» **EXERCISE DETAILS**
Once the line with "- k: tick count" is found in the entries below, repeat it and each following line exactly, up to and including the line with "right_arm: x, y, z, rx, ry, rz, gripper". Add no other lines.

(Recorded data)
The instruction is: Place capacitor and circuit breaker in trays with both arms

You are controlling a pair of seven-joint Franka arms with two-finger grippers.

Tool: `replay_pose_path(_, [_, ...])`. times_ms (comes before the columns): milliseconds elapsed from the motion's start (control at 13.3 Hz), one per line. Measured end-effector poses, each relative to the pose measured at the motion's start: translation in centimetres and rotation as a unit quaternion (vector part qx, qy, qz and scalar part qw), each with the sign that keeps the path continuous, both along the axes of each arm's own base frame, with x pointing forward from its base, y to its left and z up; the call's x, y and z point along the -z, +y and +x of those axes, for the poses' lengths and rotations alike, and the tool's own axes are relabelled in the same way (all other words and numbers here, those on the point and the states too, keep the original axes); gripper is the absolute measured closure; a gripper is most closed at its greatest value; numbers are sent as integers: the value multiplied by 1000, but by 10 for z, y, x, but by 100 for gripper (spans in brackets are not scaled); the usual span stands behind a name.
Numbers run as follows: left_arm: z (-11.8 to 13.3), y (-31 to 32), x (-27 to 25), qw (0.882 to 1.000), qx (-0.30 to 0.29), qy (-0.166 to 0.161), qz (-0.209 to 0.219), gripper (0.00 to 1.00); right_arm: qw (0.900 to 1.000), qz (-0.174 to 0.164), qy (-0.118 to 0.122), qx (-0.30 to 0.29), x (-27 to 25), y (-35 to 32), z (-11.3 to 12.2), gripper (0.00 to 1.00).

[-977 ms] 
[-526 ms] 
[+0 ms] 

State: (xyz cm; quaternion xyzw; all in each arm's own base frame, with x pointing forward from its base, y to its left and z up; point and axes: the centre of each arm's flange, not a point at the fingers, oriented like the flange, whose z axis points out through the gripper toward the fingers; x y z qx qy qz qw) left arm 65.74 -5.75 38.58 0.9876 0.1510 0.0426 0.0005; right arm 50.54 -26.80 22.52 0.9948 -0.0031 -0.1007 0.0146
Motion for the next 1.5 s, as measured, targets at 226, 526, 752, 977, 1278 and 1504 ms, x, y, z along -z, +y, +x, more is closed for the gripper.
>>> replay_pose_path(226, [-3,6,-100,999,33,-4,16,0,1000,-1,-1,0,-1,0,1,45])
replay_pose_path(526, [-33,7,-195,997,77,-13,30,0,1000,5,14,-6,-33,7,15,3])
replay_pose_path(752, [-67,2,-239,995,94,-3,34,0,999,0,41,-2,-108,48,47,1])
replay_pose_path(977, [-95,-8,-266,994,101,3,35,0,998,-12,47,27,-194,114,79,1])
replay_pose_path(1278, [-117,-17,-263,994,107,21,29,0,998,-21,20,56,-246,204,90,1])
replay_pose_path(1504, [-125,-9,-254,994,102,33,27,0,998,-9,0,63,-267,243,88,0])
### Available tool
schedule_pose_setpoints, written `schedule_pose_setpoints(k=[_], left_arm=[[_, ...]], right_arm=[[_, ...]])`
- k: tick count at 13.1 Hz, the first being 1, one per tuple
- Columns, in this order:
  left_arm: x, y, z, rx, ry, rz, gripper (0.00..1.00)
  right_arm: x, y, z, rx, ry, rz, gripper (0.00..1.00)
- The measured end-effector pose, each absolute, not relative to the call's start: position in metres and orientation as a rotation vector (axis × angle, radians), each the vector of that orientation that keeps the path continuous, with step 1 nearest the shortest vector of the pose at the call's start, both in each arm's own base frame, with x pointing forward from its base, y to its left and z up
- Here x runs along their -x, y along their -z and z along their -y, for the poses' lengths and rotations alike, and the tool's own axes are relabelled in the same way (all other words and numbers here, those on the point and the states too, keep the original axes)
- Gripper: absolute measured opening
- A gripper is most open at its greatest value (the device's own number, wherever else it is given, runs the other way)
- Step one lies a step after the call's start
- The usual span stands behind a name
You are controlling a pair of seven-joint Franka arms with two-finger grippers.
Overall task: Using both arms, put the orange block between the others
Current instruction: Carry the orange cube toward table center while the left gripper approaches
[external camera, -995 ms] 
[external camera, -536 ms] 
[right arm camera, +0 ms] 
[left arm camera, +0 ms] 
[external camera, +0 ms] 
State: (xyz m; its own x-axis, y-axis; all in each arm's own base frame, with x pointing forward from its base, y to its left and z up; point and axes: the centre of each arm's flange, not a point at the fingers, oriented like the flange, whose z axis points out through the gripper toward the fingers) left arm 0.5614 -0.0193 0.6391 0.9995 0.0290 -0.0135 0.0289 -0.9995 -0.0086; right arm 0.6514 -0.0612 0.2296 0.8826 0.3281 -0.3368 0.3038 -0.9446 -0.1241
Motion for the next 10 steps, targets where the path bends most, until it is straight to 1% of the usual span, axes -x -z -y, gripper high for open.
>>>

» **TASK SOLUTION**
- k: tick count at 13.1 Hz, the first being 1, one per tuple
- Columns, in this order:
  left_arm: x, y, z, rx, ry, rz, gripper (0.00..1.00)
  right_arm: x, y, z, rx, ry, rz, gripper (0.00..1.00)

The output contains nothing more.